_PROVIDED INFORMATION_:

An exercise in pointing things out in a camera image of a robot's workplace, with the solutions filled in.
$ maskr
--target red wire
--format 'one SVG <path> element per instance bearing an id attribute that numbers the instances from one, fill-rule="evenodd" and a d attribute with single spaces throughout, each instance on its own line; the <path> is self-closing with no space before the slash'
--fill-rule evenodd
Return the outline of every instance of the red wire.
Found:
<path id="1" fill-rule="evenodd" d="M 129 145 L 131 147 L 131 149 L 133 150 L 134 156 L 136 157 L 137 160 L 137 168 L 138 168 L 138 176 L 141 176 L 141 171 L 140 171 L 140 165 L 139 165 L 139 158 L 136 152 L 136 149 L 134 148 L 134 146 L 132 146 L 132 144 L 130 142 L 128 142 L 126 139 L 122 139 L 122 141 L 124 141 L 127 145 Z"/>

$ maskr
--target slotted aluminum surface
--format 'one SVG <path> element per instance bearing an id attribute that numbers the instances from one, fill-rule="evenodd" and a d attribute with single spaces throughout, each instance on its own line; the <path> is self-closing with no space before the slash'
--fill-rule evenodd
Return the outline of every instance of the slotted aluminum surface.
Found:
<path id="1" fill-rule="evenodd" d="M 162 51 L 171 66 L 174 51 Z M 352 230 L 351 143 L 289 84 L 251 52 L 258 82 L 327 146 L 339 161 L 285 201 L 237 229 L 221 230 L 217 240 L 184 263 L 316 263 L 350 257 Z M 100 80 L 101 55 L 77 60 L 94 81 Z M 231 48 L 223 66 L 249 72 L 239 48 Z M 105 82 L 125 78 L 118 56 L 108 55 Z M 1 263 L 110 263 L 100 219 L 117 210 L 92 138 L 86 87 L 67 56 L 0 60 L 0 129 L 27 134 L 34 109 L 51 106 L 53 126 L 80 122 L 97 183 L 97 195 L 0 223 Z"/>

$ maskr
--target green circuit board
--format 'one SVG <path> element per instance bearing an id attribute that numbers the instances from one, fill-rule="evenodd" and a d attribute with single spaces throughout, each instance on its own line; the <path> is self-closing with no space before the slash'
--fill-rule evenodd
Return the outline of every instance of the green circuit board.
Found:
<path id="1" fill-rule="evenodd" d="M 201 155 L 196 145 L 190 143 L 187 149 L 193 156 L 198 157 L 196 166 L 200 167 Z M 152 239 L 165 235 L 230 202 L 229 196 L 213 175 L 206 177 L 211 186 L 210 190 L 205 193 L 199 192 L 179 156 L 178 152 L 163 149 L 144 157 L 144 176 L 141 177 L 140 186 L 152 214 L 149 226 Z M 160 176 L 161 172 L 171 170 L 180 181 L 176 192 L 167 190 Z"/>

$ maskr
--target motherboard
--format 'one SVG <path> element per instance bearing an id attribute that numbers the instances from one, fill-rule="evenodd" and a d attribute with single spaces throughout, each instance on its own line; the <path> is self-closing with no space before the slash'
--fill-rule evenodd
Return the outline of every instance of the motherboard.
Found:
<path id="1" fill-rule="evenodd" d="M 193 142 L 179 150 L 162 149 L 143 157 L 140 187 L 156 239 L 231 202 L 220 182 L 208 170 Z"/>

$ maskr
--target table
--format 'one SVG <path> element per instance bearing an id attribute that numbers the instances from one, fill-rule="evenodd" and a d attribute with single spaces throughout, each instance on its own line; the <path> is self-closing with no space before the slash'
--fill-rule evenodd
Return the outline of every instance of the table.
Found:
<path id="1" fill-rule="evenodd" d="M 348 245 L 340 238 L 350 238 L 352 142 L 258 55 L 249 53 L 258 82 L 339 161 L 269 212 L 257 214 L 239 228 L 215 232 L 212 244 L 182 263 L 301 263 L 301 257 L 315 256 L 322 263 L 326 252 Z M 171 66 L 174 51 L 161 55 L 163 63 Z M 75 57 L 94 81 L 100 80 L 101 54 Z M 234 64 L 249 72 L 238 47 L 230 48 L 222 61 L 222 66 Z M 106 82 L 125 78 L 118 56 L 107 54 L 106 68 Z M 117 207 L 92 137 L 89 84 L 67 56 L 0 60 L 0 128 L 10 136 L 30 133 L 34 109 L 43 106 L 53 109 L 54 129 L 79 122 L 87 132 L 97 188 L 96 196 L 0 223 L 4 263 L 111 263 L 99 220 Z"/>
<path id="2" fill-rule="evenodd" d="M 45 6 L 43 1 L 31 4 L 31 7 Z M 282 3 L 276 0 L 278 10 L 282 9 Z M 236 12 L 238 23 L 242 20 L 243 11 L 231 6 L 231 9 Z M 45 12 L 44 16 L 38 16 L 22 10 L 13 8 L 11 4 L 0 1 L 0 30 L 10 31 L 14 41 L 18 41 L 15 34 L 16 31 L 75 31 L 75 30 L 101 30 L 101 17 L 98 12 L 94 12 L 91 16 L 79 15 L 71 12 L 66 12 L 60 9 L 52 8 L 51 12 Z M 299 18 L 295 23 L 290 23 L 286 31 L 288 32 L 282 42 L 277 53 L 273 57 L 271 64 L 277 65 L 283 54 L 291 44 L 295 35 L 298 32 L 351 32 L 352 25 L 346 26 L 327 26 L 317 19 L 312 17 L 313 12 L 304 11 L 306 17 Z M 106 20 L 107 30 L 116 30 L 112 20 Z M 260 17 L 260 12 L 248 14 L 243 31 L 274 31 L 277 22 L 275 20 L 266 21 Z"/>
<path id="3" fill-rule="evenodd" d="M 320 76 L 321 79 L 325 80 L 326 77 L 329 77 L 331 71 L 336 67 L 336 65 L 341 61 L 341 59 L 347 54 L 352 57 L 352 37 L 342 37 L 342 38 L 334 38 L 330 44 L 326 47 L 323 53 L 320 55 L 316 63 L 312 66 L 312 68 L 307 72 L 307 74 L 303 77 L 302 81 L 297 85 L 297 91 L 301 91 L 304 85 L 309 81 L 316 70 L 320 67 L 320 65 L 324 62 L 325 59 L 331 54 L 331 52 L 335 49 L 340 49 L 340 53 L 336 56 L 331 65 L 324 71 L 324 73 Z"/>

_TASK PROMPT_: Could you reproduce, exactly, every line above from the line with "Return the outline of every instance of the slotted" to the line with "Return the outline of every instance of the table.", and no other line? Both ends count.

_TASK ANSWER_:
Return the outline of every instance of the slotted aluminum surface.
Found:
<path id="1" fill-rule="evenodd" d="M 162 51 L 171 66 L 174 51 Z M 352 230 L 351 143 L 289 84 L 251 52 L 258 82 L 327 146 L 339 161 L 285 201 L 237 229 L 221 230 L 217 240 L 184 263 L 316 263 L 350 257 Z M 100 80 L 101 55 L 77 60 L 94 81 Z M 231 48 L 223 66 L 249 72 L 239 48 Z M 105 82 L 125 78 L 118 56 L 108 55 Z M 1 263 L 110 263 L 100 219 L 117 210 L 92 138 L 86 87 L 67 56 L 0 60 L 0 129 L 27 134 L 34 109 L 51 106 L 53 126 L 80 122 L 97 183 L 97 195 L 0 223 Z"/>

$ maskr
--target green circuit board
--format 'one SVG <path> element per instance bearing an id attribute that numbers the instances from one, fill-rule="evenodd" and a d attribute with single spaces throughout, each instance on its own line; the <path> is self-closing with no space before the slash'
--fill-rule evenodd
Return the outline of every instance of the green circuit board.
Found:
<path id="1" fill-rule="evenodd" d="M 201 155 L 196 145 L 190 143 L 187 149 L 193 156 L 198 157 L 196 166 L 200 167 Z M 152 239 L 165 235 L 230 202 L 229 196 L 213 175 L 206 177 L 211 186 L 210 190 L 205 193 L 199 192 L 179 156 L 178 152 L 163 149 L 144 157 L 144 176 L 141 177 L 140 186 L 152 214 L 149 226 Z M 160 176 L 161 172 L 171 170 L 180 181 L 176 192 L 167 190 Z"/>

$ maskr
--target motherboard
--format 'one SVG <path> element per instance bearing an id attribute that numbers the instances from one, fill-rule="evenodd" and a d attribute with single spaces throughout, each instance on its own line; the <path> is self-closing with no space before the slash'
--fill-rule evenodd
Return the outline of every instance of the motherboard.
Found:
<path id="1" fill-rule="evenodd" d="M 193 142 L 179 150 L 162 149 L 143 157 L 140 187 L 156 239 L 231 202 L 220 182 L 208 170 Z"/>

$ maskr
--target table
--format 'one SVG <path> element per instance bearing an id attribute that numbers the instances from one, fill-rule="evenodd" and a d attribute with single spaces throughout, each instance on its own line; the <path> is self-closing with no space before the slash'
--fill-rule evenodd
Return the outline of every instance of the table.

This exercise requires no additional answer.